BEGIN SUPPLIED INFORMATION

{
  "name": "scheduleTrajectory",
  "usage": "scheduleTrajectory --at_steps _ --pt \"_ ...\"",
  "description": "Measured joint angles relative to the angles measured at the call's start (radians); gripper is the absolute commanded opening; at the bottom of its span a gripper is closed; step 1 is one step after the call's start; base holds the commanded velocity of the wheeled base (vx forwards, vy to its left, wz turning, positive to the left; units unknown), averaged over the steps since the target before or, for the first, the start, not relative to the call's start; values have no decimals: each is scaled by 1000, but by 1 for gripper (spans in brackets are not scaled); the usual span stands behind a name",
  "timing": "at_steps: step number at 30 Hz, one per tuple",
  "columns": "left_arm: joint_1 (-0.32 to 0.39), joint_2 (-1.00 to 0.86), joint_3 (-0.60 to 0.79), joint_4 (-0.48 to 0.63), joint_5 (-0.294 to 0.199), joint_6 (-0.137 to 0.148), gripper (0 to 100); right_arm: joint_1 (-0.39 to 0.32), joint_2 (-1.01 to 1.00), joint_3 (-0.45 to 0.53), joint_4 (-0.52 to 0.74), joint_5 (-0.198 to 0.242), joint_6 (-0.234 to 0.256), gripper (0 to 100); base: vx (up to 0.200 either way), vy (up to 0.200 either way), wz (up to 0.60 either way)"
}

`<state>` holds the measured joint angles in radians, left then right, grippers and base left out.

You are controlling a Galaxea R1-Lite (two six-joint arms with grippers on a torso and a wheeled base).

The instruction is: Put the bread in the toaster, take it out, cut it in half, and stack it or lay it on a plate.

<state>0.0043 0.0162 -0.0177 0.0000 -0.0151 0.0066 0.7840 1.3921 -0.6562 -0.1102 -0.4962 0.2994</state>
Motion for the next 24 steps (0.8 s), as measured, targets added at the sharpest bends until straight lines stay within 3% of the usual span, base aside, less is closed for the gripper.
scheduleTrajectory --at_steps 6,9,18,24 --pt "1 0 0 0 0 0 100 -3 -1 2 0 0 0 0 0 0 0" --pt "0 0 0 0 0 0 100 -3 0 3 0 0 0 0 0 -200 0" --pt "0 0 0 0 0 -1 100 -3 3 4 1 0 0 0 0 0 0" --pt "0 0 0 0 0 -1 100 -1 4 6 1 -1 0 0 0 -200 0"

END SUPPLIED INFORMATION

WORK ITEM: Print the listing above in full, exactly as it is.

ANSWER AREA:
{
  "name": "scheduleTrajectory",
  "usage": "scheduleTrajectory --at_steps _ --pt \"_ ...\"",
  "description": "Measured joint angles relative to the angles measured at the call's start (radians); gripper is the absolute commanded opening; at the bottom of its span a gripper is closed; step 1 is one step after the call's start; base holds the commanded velocity of the wheeled base (vx forwards, vy to its left, wz turning, positive to the left; units unknown), averaged over the steps since the target before or, for the first, the start, not relative to the call's start; values have no decimals: each is scaled by 1000, but by 1 for gripper (spans in brackets are not scaled); the usual span stands behind a name",
  "timing": "at_steps: step number at 30 Hz, one per tuple",
  "columns": "left_arm: joint_1 (-0.32 to 0.39), joint_2 (-1.00 to 0.86), joint_3 (-0.60 to 0.79), joint_4 (-0.48 to 0.63), joint_5 (-0.294 to 0.199), joint_6 (-0.137 to 0.148), gripper (0 to 100); right_arm: joint_1 (-0.39 to 0.32), joint_2 (-1.01 to 1.00), joint_3 (-0.45 to 0.53), joint_4 (-0.52 to 0.74), joint_5 (-0.198 to 0.242), joint_6 (-0.234 to 0.256), gripper (0 to 100); base: vx (up to 0.200 either way), vy (up to 0.200 either way), wz (up to 0.60 either way)"
}

`<state>` holds the measured joint angles in radians, left then right, grippers and base left out.

You are controlling a Galaxea R1-Lite (two six-joint arms with grippers on a torso and a wheeled base).

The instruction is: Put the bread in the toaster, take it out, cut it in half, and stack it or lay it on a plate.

<state>0.0043 0.0162 -0.0177 0.0000 -0.0151 0.0066 0.7840 1.3921 -0.6562 -0.1102 -0.4962 0.2994</state>
Motion for the next 24 steps (0.8 s), as measured, targets added at the sharpest bends until straight lines stay within 3% of the usual span, base aside, less is closed for the gripper.
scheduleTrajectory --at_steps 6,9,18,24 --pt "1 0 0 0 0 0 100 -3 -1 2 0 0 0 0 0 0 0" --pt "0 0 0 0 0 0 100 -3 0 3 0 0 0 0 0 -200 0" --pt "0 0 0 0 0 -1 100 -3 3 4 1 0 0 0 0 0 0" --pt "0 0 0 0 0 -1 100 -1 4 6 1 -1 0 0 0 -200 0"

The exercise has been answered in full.